Footnotes should be formatted in Times New Roman, 10 pt. font. The first footnote, linked to the article title, could indicate the relevant program or project associated with the text.
Please distinguish between a dash (–) and a hyphen (-). The dash is used e.g. between page numbers, the hyphen in compound words.
Examples of citation style
References to the bibliography are given in the footnotes. No summary bibliography follows a text. The full bibliographic reference is to be given at the first occurrence, the abbreviated form at the next one(s). If the cited document has a DOI, is is to be mentioned as the last item in the footnote.
The bibliography in footnotes should be formatted as follows:
Monographs
Juan Luis Segundo, The Liberation of Theology (Maryknoll, NY: Orbis, 1976).
Subsequent references following immediately could use: Ibid., 100–110, or a shortenedform: Segundo, Liberation of Theology, 100–110.
Edited works
Stephen Bevans and Katalina Tahaafe-Williams (eds.), Contextual Theology for the Twenty-First Century (Eugene, OR: Pickwick, 2011).
Subsequent references: Ibid.,100–110, or: Bevans and Tahaafe-Williams (eds.), Contextual Theology, 100–110.
A chapter from a book
John Caputo, “Apostles of the Impossible: On God and the Gift in Derrida and Marion,” in John Caputo and Michael Scanlon (eds.). God, the Gift and Postmodernism (Bloomington, IN: Indiana University Press, 1999), 185–222.
Subsequent references: Ibid., 207–209, or: Caputo, “Apostles,” 207–09.
An article in a journal
Petr Macek, “God end Evil in Process Theism,” Communio viatorum 66:2 (2024), 94–106. DOI: 10.14712/30296374.2024.10.

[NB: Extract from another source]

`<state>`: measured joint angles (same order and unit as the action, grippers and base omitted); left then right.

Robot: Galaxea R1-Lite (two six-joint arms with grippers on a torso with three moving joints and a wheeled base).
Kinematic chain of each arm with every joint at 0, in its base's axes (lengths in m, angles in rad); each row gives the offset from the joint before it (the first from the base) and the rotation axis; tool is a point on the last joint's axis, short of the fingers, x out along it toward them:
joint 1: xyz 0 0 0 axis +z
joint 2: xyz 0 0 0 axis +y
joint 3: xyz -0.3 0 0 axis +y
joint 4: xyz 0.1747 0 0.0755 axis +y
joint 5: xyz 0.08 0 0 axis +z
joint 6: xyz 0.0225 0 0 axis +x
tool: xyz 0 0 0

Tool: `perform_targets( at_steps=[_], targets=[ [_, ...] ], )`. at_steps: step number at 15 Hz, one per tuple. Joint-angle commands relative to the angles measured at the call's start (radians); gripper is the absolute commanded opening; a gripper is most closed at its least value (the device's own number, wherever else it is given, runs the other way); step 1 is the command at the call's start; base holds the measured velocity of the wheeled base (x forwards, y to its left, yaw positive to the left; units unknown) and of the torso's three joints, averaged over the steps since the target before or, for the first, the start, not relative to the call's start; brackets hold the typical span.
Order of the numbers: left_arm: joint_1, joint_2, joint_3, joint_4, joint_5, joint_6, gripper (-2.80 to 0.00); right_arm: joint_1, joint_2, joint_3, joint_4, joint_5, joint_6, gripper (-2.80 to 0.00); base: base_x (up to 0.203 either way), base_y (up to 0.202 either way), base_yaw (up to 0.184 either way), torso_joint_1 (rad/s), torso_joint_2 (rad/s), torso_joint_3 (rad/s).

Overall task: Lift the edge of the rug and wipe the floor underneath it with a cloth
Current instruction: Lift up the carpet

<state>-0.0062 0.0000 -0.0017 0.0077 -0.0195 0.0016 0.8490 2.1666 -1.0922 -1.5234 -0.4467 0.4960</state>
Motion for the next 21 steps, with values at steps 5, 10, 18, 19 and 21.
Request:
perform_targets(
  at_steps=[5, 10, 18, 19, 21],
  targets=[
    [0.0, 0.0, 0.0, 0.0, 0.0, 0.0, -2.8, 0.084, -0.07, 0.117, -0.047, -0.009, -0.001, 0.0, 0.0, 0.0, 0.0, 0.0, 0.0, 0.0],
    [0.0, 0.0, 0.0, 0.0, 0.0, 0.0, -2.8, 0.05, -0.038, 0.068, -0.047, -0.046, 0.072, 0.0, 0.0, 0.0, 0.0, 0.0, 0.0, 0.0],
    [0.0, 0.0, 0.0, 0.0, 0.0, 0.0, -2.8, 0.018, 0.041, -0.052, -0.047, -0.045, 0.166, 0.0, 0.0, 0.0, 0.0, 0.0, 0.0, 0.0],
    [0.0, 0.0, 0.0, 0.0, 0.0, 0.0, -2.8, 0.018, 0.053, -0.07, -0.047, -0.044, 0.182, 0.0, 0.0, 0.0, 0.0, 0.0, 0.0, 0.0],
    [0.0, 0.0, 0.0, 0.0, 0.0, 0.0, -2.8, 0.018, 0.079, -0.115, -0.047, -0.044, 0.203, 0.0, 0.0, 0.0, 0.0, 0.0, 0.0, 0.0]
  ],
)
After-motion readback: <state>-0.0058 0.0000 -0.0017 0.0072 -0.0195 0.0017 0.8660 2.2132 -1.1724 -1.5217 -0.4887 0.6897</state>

Subsequent reference: Ibid., 100–102, or: Macek, “God and Evil,” 147–48.
Internet sources
Raúl E. Zegarra, “Context-Attentive Theology: On the Rearticulation of Experience in Theological Inquiry”, Open Theology 10:1 (2024), DOI: https://doi.org/10.1515/opth-2024-0019, or if no DOI is available, please provide the website of the text: https://journals.scholarsportal.info/details/23006579/v10i0001/nfp_ctotroeiti.xml (accessed 11. 11. 2024).
Subsequent reference: Ibid., 20240019, or: Zegarra, “Context-Attentive Theology,” 20240019.
Open access policy
Communio viatorum is an open access journal, which means that all content is freely available on the journal’s website. Users are allowed to read, download, copy, distribute, print, or link to the full text of articles in this journal, or use them for any other lawful purpose, without needing prior permission from the publisher or the author. This is in accordance with the BOAI definition of open access.
Copyright notice
The journal applies the Creative Commons Attribution 4.0 International License to articles and other works we publish. If you submit your paper for publication by Communio viatorum, you agree to have the CC BY license applied to your work. The journal allows the author(s) to hold the copyright without restrictions.
Author fees and honoraria
The journal does not charge any fees for accepting the articles, having them peer reviewed, editorially processed, and published. However, authors do not receive honoraria for their contributions. Each author receives one author’s copy.